▶ _TASK INSTRUCTIONS_
All of the data below is to be repeated exactly, except for the pictures.

(Records from a dataset)
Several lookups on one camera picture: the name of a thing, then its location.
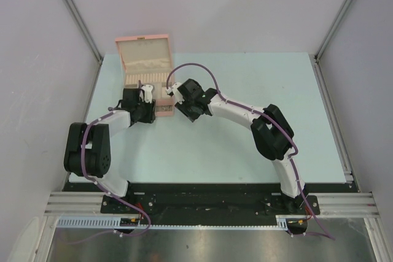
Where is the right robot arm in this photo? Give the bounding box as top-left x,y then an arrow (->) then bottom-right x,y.
166,79 -> 306,214

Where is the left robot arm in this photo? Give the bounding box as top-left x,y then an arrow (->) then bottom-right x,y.
64,84 -> 156,213

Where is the white slotted cable duct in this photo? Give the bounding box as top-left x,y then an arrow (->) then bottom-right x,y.
56,214 -> 308,231

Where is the purple cable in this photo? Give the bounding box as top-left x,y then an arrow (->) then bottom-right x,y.
66,80 -> 153,244
165,63 -> 336,241

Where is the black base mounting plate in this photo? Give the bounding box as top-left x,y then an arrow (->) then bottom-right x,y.
64,183 -> 320,227

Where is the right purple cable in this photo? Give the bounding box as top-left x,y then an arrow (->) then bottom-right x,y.
165,63 -> 336,241

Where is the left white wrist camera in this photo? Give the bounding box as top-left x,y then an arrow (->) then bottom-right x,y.
139,84 -> 154,104

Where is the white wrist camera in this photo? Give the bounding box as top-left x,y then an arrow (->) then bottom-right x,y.
166,82 -> 184,104
139,84 -> 154,104

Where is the pink jewelry box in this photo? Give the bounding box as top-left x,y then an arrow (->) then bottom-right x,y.
115,34 -> 174,106

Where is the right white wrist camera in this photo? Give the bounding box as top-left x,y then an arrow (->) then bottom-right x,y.
166,82 -> 184,104

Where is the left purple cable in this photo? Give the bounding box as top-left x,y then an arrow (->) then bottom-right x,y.
66,80 -> 153,244

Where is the pink jewelry box drawer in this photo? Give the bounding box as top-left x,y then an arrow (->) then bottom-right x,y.
155,105 -> 174,117

▶ _SOLUTION TO THIS EXERCISE_
Several lookups on one camera picture: the name of a thing, then its location.
Where is the right robot arm in this photo? Give the bounding box as top-left x,y then an arrow (->) then bottom-right x,y.
166,79 -> 306,214

Where is the left robot arm in this photo? Give the bounding box as top-left x,y then an arrow (->) then bottom-right x,y.
64,84 -> 156,213

Where is the white slotted cable duct in this photo? Give the bounding box as top-left x,y then an arrow (->) then bottom-right x,y.
56,214 -> 308,231

Where is the purple cable in this photo? Give the bounding box as top-left x,y then an arrow (->) then bottom-right x,y.
66,80 -> 153,244
165,63 -> 336,241

Where is the black base mounting plate in this photo? Give the bounding box as top-left x,y then an arrow (->) then bottom-right x,y.
64,183 -> 320,227

Where is the right purple cable in this photo? Give the bounding box as top-left x,y then an arrow (->) then bottom-right x,y.
165,63 -> 336,241

Where is the left white wrist camera in this photo? Give the bounding box as top-left x,y then an arrow (->) then bottom-right x,y.
139,84 -> 154,104

Where is the white wrist camera in this photo? Give the bounding box as top-left x,y then an arrow (->) then bottom-right x,y.
166,82 -> 184,104
139,84 -> 154,104

Where is the pink jewelry box in this photo? Give the bounding box as top-left x,y then an arrow (->) then bottom-right x,y.
115,34 -> 174,106

Where is the right white wrist camera in this photo? Give the bounding box as top-left x,y then an arrow (->) then bottom-right x,y.
166,82 -> 184,104

Where is the left purple cable in this photo? Give the bounding box as top-left x,y then an arrow (->) then bottom-right x,y.
66,80 -> 153,244

Where is the pink jewelry box drawer in this photo? Give the bounding box as top-left x,y then an arrow (->) then bottom-right x,y.
155,105 -> 174,117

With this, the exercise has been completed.